What this task involves:
The reply should consist of the line containing "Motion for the" and all lines after it in the listing below, reproduced exactly and nothing more.

—————

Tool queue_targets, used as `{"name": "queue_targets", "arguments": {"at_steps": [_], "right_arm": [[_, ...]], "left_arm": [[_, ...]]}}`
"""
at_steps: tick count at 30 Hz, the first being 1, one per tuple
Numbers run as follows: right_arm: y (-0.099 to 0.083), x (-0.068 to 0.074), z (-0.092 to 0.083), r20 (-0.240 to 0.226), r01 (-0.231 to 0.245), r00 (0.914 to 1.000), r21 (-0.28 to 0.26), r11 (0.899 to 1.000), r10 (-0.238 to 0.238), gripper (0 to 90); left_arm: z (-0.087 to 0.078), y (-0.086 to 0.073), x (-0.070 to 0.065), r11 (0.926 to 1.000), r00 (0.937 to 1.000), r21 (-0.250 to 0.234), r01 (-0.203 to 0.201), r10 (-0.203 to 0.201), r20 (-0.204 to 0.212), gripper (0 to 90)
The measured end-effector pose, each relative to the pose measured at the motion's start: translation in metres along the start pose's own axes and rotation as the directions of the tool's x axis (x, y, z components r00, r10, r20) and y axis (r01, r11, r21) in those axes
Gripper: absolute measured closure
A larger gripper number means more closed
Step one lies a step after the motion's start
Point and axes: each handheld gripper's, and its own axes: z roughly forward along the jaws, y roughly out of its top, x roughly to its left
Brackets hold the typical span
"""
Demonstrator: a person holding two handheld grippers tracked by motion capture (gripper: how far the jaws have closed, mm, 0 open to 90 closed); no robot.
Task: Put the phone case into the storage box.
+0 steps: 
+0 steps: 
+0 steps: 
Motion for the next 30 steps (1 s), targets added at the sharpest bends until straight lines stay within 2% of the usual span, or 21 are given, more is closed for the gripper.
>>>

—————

Your solution:
Motion for the next 30 steps (1 s), targets added at the sharpest bends until straight lines stay within 2% of the usual span, or 21 are given, more is closed for the gripper.
>>>

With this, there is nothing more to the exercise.